▶ **About this task**
Find how many lines in the material contain "moves"; your answer should be that number alone.

▶ **Given records**
● ● ●

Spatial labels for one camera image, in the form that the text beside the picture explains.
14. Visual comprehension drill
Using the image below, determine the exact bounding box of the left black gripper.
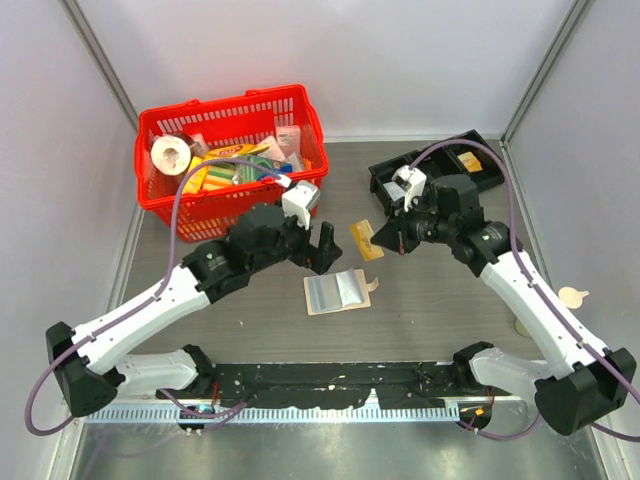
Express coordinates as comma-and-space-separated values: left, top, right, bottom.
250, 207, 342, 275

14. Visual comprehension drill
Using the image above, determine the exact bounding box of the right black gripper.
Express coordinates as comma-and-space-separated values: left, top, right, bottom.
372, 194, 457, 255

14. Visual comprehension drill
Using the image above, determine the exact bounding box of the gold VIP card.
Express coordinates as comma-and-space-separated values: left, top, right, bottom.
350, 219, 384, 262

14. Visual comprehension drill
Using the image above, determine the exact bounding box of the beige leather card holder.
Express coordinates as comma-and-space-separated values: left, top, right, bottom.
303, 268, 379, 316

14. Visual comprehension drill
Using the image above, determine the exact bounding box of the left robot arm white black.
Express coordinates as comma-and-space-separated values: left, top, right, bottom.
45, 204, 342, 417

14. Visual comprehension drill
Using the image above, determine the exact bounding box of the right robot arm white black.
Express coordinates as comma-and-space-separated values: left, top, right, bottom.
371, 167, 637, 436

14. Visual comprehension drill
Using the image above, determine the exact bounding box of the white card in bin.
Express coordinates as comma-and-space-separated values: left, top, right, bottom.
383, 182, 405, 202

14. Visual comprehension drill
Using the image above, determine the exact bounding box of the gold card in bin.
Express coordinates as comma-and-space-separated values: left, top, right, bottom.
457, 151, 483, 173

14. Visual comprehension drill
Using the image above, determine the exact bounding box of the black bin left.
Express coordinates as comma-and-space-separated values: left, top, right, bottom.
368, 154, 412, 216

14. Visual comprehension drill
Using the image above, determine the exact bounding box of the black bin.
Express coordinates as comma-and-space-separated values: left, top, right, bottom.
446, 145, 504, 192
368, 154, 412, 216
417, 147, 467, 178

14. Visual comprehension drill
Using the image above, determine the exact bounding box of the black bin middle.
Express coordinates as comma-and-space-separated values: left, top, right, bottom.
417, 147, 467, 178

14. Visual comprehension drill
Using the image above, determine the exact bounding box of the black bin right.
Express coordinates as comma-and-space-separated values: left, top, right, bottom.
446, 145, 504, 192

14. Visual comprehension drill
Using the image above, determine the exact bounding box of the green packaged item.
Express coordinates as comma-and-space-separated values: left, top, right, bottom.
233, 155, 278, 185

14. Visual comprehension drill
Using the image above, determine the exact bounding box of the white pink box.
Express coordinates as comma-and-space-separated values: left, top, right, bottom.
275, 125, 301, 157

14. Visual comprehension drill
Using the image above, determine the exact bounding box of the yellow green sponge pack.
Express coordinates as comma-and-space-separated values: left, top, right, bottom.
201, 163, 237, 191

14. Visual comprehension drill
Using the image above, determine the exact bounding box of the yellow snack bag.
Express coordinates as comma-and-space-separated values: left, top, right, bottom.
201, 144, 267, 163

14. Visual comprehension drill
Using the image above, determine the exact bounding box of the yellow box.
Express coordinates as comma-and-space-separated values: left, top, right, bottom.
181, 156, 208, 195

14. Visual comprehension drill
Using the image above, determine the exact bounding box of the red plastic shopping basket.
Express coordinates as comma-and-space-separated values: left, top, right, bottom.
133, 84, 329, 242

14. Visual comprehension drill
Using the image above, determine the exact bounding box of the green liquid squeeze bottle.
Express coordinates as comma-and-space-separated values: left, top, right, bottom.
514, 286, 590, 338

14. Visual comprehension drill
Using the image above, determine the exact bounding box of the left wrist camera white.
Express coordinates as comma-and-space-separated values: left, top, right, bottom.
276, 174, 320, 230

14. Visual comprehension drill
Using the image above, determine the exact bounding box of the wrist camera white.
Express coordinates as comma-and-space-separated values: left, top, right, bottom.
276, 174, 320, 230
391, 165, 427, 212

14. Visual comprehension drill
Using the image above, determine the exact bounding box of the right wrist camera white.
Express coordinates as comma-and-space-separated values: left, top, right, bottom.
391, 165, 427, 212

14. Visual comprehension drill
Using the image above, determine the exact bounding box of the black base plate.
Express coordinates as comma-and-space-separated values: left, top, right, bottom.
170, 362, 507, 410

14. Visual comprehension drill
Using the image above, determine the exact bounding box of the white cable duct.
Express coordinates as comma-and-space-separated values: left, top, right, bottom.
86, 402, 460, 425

● ● ●

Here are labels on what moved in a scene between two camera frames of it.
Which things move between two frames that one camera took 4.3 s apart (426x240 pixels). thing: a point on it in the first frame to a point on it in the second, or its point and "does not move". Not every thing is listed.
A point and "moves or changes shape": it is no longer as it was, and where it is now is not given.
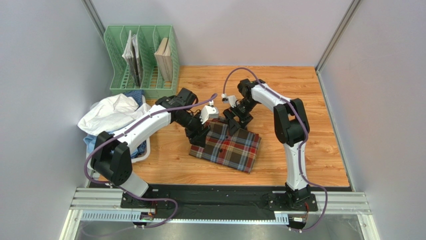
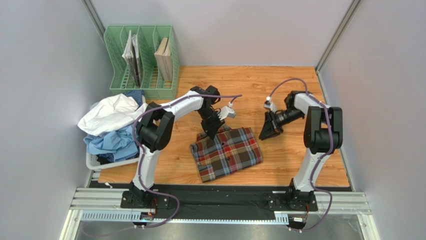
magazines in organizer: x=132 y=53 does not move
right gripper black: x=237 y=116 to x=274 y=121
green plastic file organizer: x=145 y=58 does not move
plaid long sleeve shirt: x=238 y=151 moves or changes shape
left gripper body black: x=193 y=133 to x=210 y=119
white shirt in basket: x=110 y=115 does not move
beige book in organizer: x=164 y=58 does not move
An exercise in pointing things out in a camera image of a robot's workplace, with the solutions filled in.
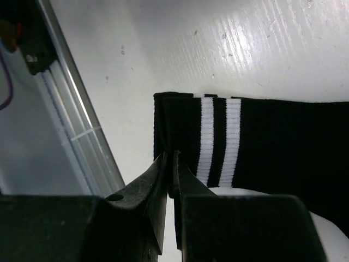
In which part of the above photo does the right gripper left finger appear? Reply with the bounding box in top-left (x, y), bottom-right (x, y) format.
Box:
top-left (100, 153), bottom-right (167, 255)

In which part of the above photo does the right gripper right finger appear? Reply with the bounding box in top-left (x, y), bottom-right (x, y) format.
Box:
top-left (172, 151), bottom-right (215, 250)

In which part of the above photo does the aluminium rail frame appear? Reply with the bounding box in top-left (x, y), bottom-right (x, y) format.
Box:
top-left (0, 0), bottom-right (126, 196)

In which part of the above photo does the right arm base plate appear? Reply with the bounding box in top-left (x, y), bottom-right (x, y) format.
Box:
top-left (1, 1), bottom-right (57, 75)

● ● ●

▶ **Answer to this exercise**
2